Another scene that sticks with Skybell is when Herr Schultz comes face to face with the Emcee (Eddie Redmayne) — who symbolizes the cynical zeitgeist of a Germany slipping further into facism — the two share a moment of recognition before Schultz walks offstage. 

Eddie Redmayne as the Emcee in “Cabaret at the Kit Kat Club” at the August Wilson Theatre. (Marc Brenner)

“In another production, it could come and go very quickly, without a lot of focus on it. This production just gives it the time to exist, acknowledging what is there and what it means for this Jewish character and for the Jews at this time,” Skybell said.
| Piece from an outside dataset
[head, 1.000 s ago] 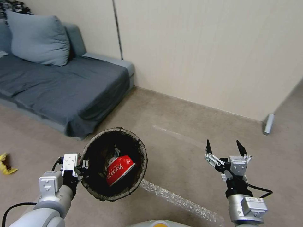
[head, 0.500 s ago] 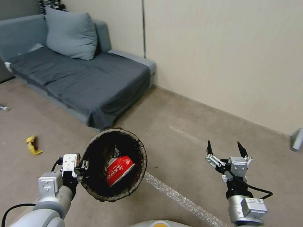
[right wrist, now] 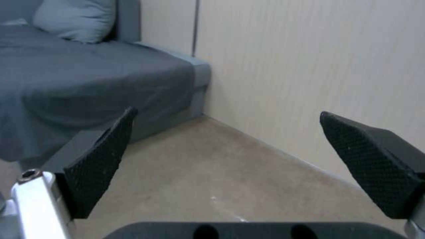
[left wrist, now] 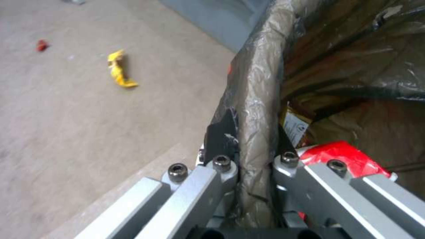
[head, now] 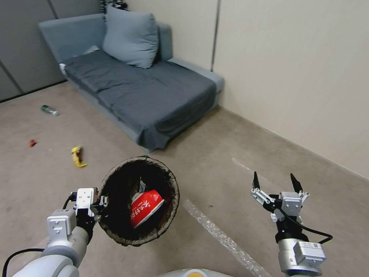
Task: Pick up the trash bin, then pick up the garbage from the floor and place it into the trash bin.
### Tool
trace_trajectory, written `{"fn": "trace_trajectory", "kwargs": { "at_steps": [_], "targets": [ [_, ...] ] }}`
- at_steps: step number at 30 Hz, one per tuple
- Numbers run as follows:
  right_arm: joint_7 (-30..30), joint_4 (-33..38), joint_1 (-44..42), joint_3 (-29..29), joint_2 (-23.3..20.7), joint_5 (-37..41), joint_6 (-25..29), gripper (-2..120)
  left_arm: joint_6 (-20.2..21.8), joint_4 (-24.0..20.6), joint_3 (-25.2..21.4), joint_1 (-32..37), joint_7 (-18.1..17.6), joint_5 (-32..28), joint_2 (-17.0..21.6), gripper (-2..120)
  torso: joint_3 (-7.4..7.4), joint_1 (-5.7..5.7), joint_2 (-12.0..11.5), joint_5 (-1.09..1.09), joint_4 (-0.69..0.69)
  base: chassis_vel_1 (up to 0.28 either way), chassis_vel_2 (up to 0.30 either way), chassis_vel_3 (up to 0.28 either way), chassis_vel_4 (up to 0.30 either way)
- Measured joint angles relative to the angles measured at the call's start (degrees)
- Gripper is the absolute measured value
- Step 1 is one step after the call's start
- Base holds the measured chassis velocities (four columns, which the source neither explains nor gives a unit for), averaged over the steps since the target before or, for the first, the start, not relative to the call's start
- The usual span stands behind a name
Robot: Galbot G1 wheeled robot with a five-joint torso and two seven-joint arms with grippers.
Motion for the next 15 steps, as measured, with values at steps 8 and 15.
{"fn": "trace_trajectory", "kwargs": {
  "at_steps": [8,15],
  "targets": [
    [0.6,-0.2,0.0,-0.1,0.0,0.0,0.0,100,0.0,0.0,-0.1,0.1,0.0,-0.1,-0.2,2,0.0,0.0,0.0,0.0,0.0,0.091,0.092,0.105,0.092],
    [0.8,-0.5,0.2,-0.2,0.0,0.1,0.0,100,0.0,0.0,-0.1,0.2,-0.1,0.0,-0.3,2,0.0,0.0,0.0,0.0,0.0,0.11,0.094,0.104,0.111]
  ]
}}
Compared to “Fiddler,” Skybell said, Herr Schultz’s story is in some ways even more excruciating.

“I know that the creatives wrote ‘Fiddler’ after the Holocaust, but we were always reminded that in 1906 Anatevka, we didn’t want to get too involved with the Nazi Final Solution because that I don’t think was even in Tevye’s bandwidth — six million is not even a number he could fathom,” Skybell said. “In terms of Herr Schultz, with the Nazi ideology that was rampant in Berlin at that time and the antisemitism, it’s much more palpable than it would be for Tevye. In that regard, I think he’s more frightened than Tevye is, if he were to admit it to himself.”

Along with director Rebecca Frecknall, Skybell reached out for advice from his old friend Joel Grey who directed him in “Yiddish Fiddler” and who, of course, had his breakthrough as the Emcee in the original 1966 Broadway musical and the 1972 movie, helping cement the show as one of the greats in the 20th-century American theater. 
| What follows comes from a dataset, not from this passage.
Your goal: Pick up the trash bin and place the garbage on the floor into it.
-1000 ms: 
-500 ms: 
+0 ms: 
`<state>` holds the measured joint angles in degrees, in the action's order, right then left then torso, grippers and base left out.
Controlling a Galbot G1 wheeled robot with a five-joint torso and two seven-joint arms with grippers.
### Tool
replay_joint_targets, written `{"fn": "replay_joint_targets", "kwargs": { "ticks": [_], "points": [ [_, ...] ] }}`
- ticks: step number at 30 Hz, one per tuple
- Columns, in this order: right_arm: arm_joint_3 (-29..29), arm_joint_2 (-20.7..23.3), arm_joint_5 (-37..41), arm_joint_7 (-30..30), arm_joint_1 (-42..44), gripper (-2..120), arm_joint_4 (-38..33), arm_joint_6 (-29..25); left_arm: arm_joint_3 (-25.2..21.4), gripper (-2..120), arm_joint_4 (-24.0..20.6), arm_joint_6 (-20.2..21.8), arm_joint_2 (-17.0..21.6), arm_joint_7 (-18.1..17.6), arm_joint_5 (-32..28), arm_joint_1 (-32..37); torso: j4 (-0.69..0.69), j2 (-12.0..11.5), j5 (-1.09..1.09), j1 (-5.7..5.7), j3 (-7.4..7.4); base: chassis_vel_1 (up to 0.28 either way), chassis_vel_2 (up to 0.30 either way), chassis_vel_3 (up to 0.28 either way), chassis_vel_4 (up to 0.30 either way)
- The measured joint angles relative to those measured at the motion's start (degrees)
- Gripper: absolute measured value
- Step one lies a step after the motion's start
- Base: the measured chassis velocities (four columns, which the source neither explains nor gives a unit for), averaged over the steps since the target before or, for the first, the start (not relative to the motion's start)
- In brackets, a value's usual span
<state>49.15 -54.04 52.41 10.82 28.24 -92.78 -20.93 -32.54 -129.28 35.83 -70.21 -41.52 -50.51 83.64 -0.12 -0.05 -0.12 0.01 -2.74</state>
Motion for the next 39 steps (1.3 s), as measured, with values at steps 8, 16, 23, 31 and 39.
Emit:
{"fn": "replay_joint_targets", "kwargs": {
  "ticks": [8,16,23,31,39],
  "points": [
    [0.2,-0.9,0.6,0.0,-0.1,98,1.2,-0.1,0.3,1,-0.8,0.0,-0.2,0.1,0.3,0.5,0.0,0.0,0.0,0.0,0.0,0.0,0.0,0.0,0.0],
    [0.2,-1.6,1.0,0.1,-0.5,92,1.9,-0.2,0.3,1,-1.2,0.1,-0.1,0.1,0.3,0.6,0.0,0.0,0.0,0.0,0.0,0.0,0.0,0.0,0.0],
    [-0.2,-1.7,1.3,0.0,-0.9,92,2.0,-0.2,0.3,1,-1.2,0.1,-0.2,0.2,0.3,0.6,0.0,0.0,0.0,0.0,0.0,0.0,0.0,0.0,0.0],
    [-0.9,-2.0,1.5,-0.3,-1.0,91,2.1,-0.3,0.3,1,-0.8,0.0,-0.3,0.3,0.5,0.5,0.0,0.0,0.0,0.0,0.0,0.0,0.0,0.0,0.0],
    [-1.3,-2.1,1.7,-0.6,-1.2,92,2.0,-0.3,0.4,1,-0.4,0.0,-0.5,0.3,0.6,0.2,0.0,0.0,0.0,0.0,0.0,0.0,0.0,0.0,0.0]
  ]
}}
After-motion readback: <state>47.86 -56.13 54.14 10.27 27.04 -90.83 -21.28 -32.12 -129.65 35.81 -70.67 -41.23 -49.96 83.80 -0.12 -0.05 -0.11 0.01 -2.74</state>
“They both said the same thing, that they felt that Herr Schultz and Schneider are the heart of the musical. It is such a phantasmagoria of sensory overload and dancing and singing that this love story, in some ways, becomes the central story to follow,” Skybell said. 

He added that it this is not just because Herr Schultz’s Jewishness makes explicit and tangible the threat of rising Nazi Germany, but also because “in a beautiful way, the older couple are really the are the couple that every audience member can identify with in — we root for them to find love even at this late stage in their lives.”

On April 11, Skybell, the rest of the cast and the audience celebrated Grey’s 92nd birthday by singing to him onstage, where he was also joined by the show’s original composer John Kander. (Fred Ebb, Kander’s longtime professional partner who wrote the lyrics, died in 2004).

“None of us in this current revival would even have a job if it wasn’t for [Grey’s] performance in the original ‘Cabaret.’ His Emcee really galvanized that musical and really set it as an iconic musical — every revival of ‘Cabaret’ is in the wake of Joel Grey,” Skybell said.

As for his own legacy, “If I only ever play Jewish characters for the rest of my life, I would be delighted and I would be honored. I’ve happily been recognized as a Jewish performer. It’s a privilege for me,” he said. “I actually feel now it’s a calling for me to find myself in these stories that have Jewish points of view, because it’s more important now than I think it’s ever been in my life to give voice to the Jewish condition.”